10. Rest, sleep, and exercise. Stress, poor mental health, lack of sleep, and lack of exercise make memory consolidation and learning difficult. Find time in your busy schedule to sleep, rest, and get emotional first aid.
So far, I’ve focused on things that will help someone become a better learner. Many people who want to improve their scores on standardized tests are looking for a quick fix. The bad news is that there is no quick fix. Often, one has to develop new learning habits. That takes time and requires consistency. Below, I give advice specific to the test itself.
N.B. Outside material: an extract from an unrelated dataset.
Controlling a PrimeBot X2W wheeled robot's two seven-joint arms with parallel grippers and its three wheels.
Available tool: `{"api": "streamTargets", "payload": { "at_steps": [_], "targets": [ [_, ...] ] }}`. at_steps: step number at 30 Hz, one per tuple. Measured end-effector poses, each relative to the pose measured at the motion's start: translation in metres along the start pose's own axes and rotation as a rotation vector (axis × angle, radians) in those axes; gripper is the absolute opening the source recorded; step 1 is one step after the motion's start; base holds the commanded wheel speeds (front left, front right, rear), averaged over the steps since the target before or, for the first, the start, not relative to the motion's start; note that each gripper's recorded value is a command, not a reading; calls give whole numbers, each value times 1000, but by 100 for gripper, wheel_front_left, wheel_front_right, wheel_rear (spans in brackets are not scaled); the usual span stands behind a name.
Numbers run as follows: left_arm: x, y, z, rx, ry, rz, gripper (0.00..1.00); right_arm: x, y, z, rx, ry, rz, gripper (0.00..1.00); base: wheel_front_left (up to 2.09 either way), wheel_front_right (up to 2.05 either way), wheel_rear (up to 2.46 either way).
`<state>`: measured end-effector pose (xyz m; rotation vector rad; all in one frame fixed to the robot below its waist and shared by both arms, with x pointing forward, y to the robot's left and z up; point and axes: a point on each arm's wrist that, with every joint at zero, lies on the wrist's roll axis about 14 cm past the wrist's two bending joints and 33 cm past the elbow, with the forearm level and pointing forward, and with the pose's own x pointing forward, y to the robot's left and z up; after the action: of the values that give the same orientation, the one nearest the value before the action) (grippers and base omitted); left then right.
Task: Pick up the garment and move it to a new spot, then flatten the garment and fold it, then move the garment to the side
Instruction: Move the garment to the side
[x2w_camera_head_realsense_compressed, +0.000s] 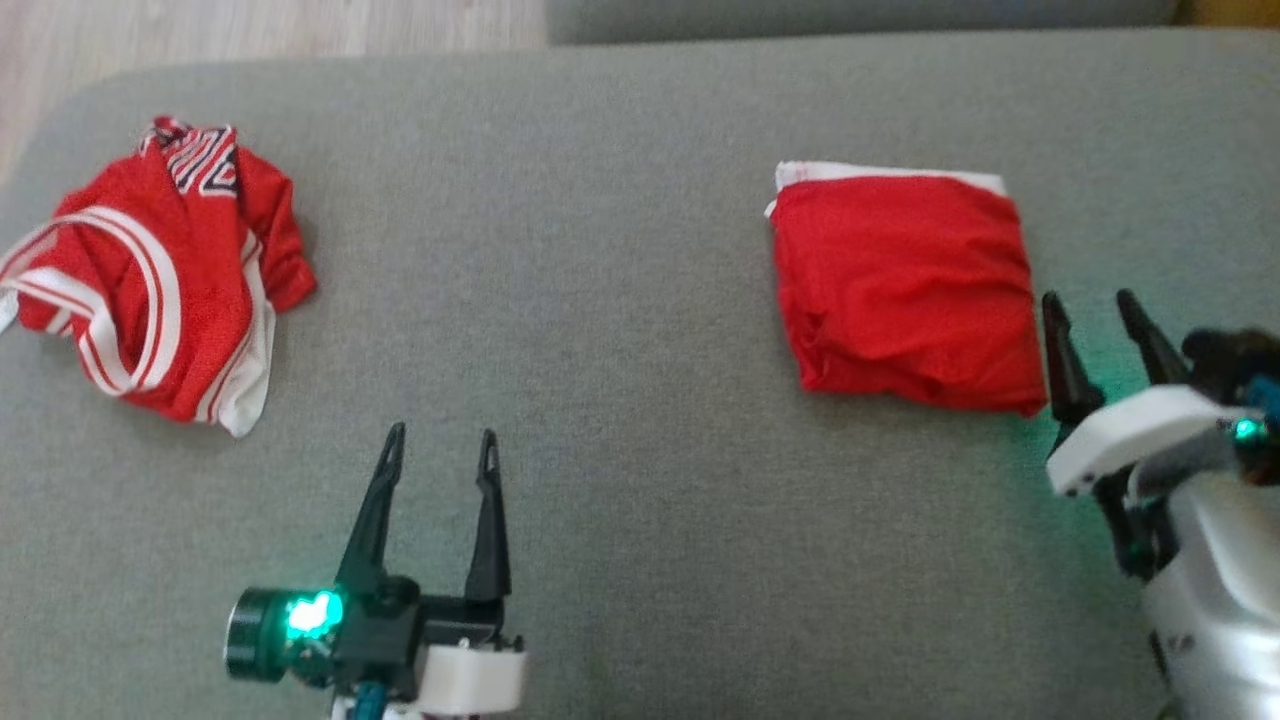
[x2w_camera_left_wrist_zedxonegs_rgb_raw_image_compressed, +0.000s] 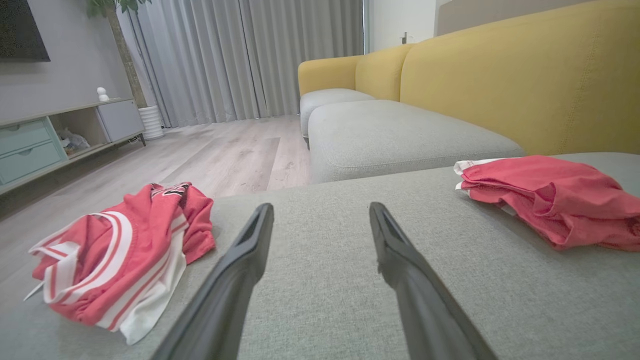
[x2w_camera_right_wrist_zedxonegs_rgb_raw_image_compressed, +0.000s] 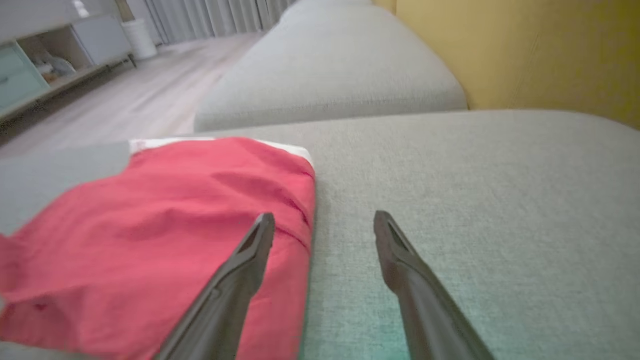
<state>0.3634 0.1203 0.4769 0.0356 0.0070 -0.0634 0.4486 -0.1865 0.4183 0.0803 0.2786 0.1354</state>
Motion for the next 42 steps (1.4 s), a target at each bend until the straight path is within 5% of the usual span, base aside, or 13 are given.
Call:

11. Study practice questions. Year-round, I study previous exam questions as a guide. The assumption is this: That the people who make those exams are sane enough to cover concepts on the exams that are actually relevant to the practice of family medicine nationally. We know that geographic location, patient population, seasons, etc, affect the kind disease processes we see in our practices and so learn from. I don’t try to use those exam questions to study simply to prepare for the next exam but rather see the cases addressed, read about them, check out the most current recommendations, understand the pathophysiology, treatment approaches etc. After doing that, I go to my notes on my blog and create an assessment and plan that pretends that I actually had a patient like that in my hospital or clinic. I go over what I would do to take care of them. By doing this, one becomes familiar with the way the examination writers think but without limiting oneself to preparing for an exam. I actually think I’m a better clinician today because of this approach to studying exam questions.
12.Take a full-length practice exam. I’ve found that taking a full-length examination several weeks before the real exam helps you with endurance and pacing. If you struggle to finish on exams, try that.